ABOUT THIS TASK:
In the data below, how many lines contain the string "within"? Give only the figure.

Entries taken from a collection
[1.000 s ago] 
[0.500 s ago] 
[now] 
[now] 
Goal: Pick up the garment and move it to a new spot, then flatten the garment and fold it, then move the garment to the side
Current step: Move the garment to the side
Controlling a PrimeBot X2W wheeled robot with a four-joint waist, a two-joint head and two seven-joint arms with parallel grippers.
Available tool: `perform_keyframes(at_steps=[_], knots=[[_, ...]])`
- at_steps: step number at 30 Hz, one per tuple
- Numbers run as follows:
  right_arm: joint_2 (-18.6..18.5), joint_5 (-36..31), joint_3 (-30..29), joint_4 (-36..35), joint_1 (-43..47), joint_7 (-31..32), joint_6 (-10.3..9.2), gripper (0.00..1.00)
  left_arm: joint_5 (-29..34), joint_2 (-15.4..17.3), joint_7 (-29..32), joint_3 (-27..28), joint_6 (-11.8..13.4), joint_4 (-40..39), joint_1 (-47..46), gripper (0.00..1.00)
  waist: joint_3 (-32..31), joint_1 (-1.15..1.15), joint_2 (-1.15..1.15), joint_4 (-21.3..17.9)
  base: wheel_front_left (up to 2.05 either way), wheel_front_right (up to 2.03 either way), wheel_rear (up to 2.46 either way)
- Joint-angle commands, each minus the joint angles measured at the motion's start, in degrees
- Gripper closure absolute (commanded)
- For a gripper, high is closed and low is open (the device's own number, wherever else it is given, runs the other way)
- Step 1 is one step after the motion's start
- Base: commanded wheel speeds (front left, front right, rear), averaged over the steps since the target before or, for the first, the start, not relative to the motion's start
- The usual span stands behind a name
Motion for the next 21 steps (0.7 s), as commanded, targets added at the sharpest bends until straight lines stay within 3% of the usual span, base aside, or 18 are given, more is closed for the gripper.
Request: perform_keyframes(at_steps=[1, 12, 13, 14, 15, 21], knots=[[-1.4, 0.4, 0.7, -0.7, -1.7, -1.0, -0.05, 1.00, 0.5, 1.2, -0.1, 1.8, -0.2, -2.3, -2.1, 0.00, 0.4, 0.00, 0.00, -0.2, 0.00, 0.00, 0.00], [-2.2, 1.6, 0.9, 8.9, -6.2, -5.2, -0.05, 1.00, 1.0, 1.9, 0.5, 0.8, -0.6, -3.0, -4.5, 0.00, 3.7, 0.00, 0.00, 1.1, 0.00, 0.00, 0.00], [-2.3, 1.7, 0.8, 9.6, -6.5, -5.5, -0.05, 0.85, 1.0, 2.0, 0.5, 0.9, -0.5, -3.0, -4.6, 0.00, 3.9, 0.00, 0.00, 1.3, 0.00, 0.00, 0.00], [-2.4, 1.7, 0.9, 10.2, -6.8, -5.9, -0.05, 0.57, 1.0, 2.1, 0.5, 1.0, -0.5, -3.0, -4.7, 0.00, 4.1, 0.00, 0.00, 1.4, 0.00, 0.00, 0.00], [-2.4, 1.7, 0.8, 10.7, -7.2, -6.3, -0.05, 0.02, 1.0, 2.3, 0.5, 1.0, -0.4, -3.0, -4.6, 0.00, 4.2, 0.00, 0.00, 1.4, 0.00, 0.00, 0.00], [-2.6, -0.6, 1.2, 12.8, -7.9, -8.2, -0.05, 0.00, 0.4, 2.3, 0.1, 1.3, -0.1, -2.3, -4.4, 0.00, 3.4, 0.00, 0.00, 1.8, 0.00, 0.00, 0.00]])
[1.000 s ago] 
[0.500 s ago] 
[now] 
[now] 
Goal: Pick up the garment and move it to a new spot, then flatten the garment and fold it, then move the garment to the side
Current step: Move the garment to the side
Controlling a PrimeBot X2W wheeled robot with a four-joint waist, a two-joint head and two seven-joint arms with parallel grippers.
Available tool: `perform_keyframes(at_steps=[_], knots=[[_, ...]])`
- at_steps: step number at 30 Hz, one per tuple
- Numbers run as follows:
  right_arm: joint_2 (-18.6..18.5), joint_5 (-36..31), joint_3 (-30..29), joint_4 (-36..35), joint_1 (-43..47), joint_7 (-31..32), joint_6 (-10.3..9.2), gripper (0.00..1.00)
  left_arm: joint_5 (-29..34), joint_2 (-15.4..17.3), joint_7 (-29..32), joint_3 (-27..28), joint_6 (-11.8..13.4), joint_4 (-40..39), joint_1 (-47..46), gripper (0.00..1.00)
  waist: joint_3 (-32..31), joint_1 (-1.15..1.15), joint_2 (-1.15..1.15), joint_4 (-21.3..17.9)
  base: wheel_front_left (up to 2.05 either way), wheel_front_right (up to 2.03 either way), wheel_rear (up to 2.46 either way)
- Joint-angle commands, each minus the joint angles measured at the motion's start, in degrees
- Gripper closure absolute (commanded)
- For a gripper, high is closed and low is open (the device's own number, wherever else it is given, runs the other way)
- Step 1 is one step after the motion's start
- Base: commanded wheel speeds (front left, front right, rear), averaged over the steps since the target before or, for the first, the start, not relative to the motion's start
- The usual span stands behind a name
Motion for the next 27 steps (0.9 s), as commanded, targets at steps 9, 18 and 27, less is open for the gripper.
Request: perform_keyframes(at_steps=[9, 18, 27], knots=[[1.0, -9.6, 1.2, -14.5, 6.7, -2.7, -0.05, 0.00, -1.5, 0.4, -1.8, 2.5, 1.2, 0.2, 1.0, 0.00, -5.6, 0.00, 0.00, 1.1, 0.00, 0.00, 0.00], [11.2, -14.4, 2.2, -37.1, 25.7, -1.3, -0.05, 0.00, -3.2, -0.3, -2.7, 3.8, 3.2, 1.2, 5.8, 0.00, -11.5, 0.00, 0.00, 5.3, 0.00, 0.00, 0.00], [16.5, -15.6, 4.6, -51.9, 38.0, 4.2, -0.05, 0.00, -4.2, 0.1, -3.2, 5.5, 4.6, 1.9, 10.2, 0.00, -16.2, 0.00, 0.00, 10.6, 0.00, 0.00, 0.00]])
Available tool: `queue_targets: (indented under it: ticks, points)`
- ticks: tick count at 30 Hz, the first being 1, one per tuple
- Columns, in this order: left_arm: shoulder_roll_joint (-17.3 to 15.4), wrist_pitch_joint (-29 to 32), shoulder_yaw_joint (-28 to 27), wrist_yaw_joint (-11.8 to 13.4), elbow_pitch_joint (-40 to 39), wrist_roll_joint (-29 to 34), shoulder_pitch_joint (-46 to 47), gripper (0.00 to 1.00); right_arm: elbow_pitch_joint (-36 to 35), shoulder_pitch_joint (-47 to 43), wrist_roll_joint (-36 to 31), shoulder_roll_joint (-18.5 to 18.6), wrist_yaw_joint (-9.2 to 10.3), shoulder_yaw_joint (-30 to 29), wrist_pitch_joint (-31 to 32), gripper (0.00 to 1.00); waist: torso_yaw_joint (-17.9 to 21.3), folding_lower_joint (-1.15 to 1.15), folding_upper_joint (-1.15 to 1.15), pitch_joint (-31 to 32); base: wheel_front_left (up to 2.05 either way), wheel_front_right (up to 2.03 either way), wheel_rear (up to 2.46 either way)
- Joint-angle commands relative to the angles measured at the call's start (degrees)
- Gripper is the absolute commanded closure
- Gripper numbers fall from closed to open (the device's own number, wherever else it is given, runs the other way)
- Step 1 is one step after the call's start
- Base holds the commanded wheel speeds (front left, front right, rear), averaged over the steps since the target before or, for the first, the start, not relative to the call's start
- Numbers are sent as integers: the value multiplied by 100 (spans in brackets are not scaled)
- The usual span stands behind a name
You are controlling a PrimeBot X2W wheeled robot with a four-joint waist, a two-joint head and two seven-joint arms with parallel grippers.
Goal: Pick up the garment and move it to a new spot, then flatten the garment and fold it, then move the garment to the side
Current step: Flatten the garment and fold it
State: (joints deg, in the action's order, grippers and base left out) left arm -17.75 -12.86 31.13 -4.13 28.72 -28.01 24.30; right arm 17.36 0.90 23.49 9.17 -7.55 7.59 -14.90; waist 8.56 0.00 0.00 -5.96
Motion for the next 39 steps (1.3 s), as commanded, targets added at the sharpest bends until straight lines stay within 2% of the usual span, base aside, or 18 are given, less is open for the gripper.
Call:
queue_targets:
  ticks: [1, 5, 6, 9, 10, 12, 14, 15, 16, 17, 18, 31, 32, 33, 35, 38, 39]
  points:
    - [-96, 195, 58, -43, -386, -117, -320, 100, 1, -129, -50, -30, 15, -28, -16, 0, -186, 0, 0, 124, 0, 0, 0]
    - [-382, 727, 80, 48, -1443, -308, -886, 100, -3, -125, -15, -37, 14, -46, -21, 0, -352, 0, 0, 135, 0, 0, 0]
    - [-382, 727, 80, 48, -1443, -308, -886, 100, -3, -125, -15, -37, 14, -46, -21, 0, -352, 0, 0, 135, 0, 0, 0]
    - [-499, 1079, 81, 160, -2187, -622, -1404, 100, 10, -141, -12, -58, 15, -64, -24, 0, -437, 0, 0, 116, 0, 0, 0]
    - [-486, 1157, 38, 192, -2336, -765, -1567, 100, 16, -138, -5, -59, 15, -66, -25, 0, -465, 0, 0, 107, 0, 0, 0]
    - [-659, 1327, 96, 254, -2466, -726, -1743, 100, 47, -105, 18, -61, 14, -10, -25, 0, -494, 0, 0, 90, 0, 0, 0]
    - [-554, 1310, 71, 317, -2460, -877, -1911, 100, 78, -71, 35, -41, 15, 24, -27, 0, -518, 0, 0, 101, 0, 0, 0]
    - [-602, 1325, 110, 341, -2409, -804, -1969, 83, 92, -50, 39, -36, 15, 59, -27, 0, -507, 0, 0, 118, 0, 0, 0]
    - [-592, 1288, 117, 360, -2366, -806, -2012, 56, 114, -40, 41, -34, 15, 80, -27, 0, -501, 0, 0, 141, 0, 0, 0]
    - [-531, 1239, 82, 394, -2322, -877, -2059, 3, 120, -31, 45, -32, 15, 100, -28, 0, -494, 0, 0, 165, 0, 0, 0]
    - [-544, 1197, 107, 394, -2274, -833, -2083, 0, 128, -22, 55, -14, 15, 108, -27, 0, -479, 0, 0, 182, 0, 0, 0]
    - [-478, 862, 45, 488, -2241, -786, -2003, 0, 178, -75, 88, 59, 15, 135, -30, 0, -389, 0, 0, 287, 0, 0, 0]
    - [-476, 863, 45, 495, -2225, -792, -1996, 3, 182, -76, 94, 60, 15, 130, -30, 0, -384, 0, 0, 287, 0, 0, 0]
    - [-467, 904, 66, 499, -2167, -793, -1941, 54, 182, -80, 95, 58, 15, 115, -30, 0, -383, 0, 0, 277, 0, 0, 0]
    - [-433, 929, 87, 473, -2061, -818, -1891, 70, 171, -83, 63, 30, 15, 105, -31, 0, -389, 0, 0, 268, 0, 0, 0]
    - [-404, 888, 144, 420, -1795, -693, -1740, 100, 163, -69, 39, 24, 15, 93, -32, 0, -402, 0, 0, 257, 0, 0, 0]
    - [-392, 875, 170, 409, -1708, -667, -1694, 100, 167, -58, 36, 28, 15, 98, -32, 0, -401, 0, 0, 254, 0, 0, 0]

WRITTEN ANSWER:
2